Bu araştırmada böyle bir duruma rastlanılmamıştır. Maksimum gerilmeler çekirdek
içerisinde meydana gelirken deformasyonlarda maksimum değerini alır. Yük transferi
çekirdekten kabuklara doğru gerçekleşmiştir.
Hidrolik kırılmayı önlemek için filtre zonlarının oluşturulması ve çekirdekte eğimli
memba ve mansap yüzlerinin teşkil edilmesi gereklidir.
5
Krette maksimum oturma 11-13 cm olarak hesaplanmıştır. Bu durumda, Justo’ya göre
sıkışmış kuru zeminlerde çatlak oluşum ihtimali vardır (1).
Gerilme ve deplasman değerleri çekirdek ile kabuk zonlarının birleştiği noktalarda
veya bölgelerde ve çekirdek hendeğinin üst köşe noktalarının kabuk zonuyla birleştiği
bölgelerde meydana gelmiştir. Geçmişte yapılan çalışmalarda bunu doğrulamaktadır. Fakat
farklı sonlu elemanlar analizlerinin farklı en kesit ve boyutlardaki farklı barajlar içinde
yapılması gerekir.
Analizlerde her zon için malzeme özellikleri sabit olarak alınmıştır.
Sap 90 ve sap 2000 programlarından elde edilen neticeleri karşılaştırırsak sap 2000
programından elde edilen neticelerin daha hassas ve gerçekçi olduğunu söyleyebiliriz. Zira
üç boyutlu analizler sap 2000 programıyla gerçekleştirilmiştir.

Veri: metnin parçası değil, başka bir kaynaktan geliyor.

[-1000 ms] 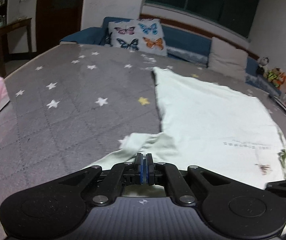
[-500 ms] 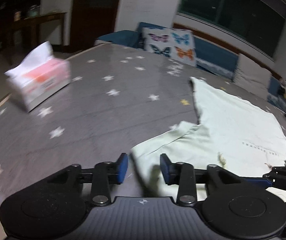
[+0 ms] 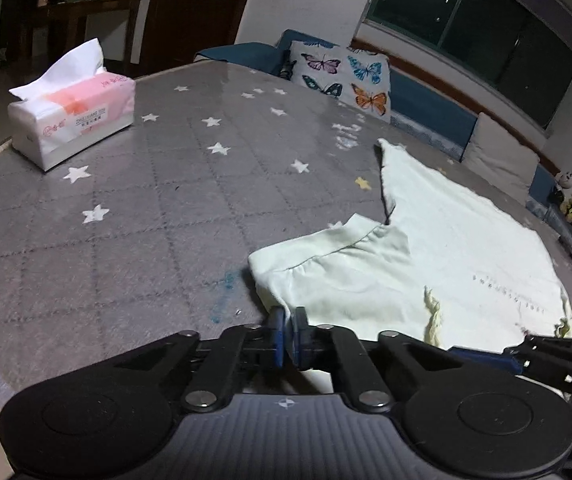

Temel üzerine etkiyen yükler emniyet gerilmesinin altındadır ve güvenlik faktörünü
temin eder.
Maksimum gerilmeler ve deplasmanlar hem x hem de y yönünde çekirdek hendeğinin
kabuk zonlarıyla birleştiği noktalarda, z yönünde ise krette gerçekleşmiştir. Olası bir
deprem anında en çok deplasmanın gerçekleşeceği bölgenin genel bir ifadeyle kret bölgesi
olduğunu söyleyebiliriz.
Çaldıran depremi spektrum değerlerinin uygulanması ile elde edilmiş deplasman
değerleri düşük gerçekleşmiştir. Bu nedenle elde edilen neticelere göre tehlikeli sonuçlara
varacak deplasman değerleri gerçekleşmemiştir.
Deformasyonları azaltmak için veya düşük oranlarda deformasyon elde etmek için
bazı prosedürler yapıya uygulanabilir. Bu yöntemler uygun kompaksiyon metotları ve
ekipmanları, oldukça yoğun malzeme elde etme, uygun malzemeyi uygun su içeriği ile
birlikte kullanmaktır.
6
Haznedeki su seviyesini maksimum su seviyesinin yarısına düşürmek sistem üzerinde
önemli bir etki yaratmamıştır. Bu durum gerilme ve deplasmanlar üzerinde önemli bir
çeşitliliğe, değişime neden olmamıştır.
Konglomera kayasının rijitliğinden dolayı temelde deplasman ve gerilme değerleri
sıfır olmuştur. Fakat az miktarda deplasman ve gerilme üç boyutlu hesaplamalarda kesit
kalınlığının 120 m alındığı durumda temelde gelişmiştir. Eğer temel sınır durumunda bir
değişiklik olursa veya eğer temel malzemesi kaya formasyonları içermezse, gerilme ve
deplasman değerlerinde de bir takım değişiklikler oluşabilecektir.
80.00 m
kabuk çekirdek kabuk 00.00
temel
Şekil 1: Maksimum deplasman ve gerilmelerin meydana geldiği bölgeler.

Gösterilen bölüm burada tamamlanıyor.